**What to produce**
The records are to be restated in their entirety, word for word.

**Data for analysis**
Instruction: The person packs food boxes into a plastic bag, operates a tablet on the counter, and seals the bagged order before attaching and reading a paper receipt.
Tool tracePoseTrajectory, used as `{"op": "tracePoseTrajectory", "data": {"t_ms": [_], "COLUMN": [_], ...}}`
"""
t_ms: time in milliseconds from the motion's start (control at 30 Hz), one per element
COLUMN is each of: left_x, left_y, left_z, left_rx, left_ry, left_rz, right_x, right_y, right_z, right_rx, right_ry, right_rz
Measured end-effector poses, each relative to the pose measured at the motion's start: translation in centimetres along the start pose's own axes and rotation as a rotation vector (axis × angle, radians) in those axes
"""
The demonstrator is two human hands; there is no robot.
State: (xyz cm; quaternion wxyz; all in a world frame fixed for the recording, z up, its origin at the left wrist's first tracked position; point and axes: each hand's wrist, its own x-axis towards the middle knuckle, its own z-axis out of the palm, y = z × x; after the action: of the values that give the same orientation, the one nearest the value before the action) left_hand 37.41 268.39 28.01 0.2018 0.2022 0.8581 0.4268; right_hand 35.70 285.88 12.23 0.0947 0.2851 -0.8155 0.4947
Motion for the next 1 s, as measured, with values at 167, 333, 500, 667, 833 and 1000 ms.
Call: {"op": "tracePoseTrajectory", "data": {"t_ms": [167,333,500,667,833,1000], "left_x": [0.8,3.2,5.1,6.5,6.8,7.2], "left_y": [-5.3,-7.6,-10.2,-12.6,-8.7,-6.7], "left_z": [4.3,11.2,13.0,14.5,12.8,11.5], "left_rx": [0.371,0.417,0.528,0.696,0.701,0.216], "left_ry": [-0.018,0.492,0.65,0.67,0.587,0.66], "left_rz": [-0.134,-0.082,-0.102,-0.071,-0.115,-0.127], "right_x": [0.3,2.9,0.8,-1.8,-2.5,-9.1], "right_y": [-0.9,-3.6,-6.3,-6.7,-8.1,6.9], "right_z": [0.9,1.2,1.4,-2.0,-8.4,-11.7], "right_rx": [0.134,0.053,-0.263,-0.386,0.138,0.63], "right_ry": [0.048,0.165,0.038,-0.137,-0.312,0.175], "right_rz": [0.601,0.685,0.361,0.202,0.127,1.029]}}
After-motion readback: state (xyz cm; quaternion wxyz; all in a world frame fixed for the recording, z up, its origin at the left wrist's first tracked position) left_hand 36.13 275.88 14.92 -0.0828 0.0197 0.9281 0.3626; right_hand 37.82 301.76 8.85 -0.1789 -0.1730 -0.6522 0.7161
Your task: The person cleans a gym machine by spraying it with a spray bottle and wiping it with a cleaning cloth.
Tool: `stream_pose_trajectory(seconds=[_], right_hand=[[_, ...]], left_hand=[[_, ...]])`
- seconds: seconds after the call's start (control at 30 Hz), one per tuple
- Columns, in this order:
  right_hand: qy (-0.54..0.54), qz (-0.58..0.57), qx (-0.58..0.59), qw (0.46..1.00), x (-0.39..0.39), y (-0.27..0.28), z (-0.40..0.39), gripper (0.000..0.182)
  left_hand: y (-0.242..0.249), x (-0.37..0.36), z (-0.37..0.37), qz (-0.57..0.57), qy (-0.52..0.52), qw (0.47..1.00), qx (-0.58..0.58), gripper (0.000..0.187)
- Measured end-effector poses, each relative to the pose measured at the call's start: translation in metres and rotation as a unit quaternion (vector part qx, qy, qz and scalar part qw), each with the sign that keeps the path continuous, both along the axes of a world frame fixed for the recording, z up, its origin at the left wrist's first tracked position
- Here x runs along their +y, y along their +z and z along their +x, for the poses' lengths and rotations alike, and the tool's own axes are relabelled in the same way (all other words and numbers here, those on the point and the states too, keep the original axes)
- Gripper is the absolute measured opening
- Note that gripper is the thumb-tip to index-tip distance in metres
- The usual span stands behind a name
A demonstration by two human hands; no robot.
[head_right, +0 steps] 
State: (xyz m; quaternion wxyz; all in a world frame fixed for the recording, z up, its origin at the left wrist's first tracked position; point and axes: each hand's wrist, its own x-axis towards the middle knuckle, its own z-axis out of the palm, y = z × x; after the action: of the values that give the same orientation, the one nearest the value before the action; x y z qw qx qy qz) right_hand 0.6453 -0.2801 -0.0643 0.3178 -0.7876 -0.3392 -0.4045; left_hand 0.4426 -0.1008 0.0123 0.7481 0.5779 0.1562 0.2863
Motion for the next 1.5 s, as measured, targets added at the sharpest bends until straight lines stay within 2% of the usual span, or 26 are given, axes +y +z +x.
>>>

**Task solution**
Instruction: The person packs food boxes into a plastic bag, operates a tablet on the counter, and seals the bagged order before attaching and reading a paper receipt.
Tool tracePoseTrajectory, used as `{"op": "tracePoseTrajectory", "data": {"t_ms": [_], "COLUMN": [_], ...}}`
"""
t_ms: time in milliseconds from the motion's start (control at 30 Hz), one per element
COLUMN is each of: left_x, left_y, left_z, left_rx, left_ry, left_rz, right_x, right_y, right_z, right_rx, right_ry, right_rz
Measured end-effector poses, each relative to the pose measured at the motion's start: translation in centimetres along the start pose's own axes and rotation as a rotation vector (axis × angle, radians) in those axes
"""
The demonstrator is two human hands; there is no robot.
State: (xyz cm; quaternion wxyz; all in a world frame fixed for the recording, z up, its origin at the left wrist's first tracked position; point and axes: each hand's wrist, its own x-axis towards the middle knuckle, its own z-axis out of the palm, y = z × x; after the action: of the values that give the same orientation, the one nearest the value before the action) left_hand 37.41 268.39 28.01 0.2018 0.2022 0.8581 0.4268; right_hand 35.70 285.88 12.23 0.0947 0.2851 -0.8155 0.4947
Motion for the next 1 s, as measured, with values at 167, 333, 500, 667, 833 and 1000 ms.
Call: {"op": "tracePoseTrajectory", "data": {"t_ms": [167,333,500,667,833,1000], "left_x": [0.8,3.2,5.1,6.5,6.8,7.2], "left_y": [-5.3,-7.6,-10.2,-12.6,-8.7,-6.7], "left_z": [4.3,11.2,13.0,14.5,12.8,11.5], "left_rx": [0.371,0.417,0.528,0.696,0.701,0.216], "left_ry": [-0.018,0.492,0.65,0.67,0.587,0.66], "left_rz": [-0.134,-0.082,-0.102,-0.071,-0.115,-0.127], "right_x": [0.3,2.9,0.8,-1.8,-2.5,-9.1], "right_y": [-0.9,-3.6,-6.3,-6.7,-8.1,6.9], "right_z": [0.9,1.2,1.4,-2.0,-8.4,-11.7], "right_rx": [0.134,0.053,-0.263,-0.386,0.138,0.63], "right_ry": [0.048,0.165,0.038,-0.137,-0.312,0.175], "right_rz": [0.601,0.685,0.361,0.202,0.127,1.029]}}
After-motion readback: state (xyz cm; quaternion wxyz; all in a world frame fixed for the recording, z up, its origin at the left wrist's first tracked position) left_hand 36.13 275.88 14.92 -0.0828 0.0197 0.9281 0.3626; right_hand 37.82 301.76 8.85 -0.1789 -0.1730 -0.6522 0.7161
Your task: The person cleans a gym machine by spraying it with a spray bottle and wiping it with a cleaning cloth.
Tool: `stream_pose_trajectory(seconds=[_], right_hand=[[_, ...]], left_hand=[[_, ...]])`
- seconds: seconds after the call's start (control at 30 Hz), one per tuple
- Columns, in this order:
  right_hand: qy (-0.54..0.54), qz (-0.58..0.57), qx (-0.58..0.59), qw (0.46..1.00), x (-0.39..0.39), y (-0.27..0.28), z (-0.40..0.39), gripper (0.000..0.182)
  left_hand: y (-0.242..0.249), x (-0.37..0.36), z (-0.37..0.37), qz (-0.57..0.57), qy (-0.52..0.52), qw (0.47..1.00), qx (-0.58..0.58), gripper (0.000..0.187)
- Measured end-effector poses, each relative to the pose measured at the call's start: translation in metres and rotation as a unit quaternion (vector part qx, qy, qz and scalar part qw), each with the sign that keeps the path continuous, both along the axes of a world frame fixed for the recording, z up, its origin at the left wrist's first tracked position
- Here x runs along their +y, y along their +z and z along their +x, for the poses' lengths and rotations alike, and the tool's own axes are relabelled in the same way (all other words and numbers here, those on the point and the states too, keep the original axes)
- Gripper is the absolute measured opening
- Note that gripper is the thumb-tip to index-tip distance in metres
- The usual span stands behind a name
A demonstration by two human hands; no robot.
[head_right, +0 steps] 
State: (xyz m; quaternion wxyz; all in a world frame fixed for the recording, z up, its origin at the left wrist's first tracked position; point and axes: each hand's wrist, its own x-axis towards the middle knuckle, its own z-axis out of the palm, y = z × x; after the action: of the values that give the same orientation, the one nearest the value before the action; x y z qw qx qy qz) right_hand 0.6453 -0.2801 -0.0643 0.3178 -0.7876 -0.3392 -0.4045; left_hand 0.4426 -0.1008 0.0123 0.7481 0.5779 0.1562 0.2863
Motion for the next 1.5 s, as measured, targets added at the sharpest bends until straight lines stay within 2% of the usual span, or 26 are given, axes +y +z +x.
>>>

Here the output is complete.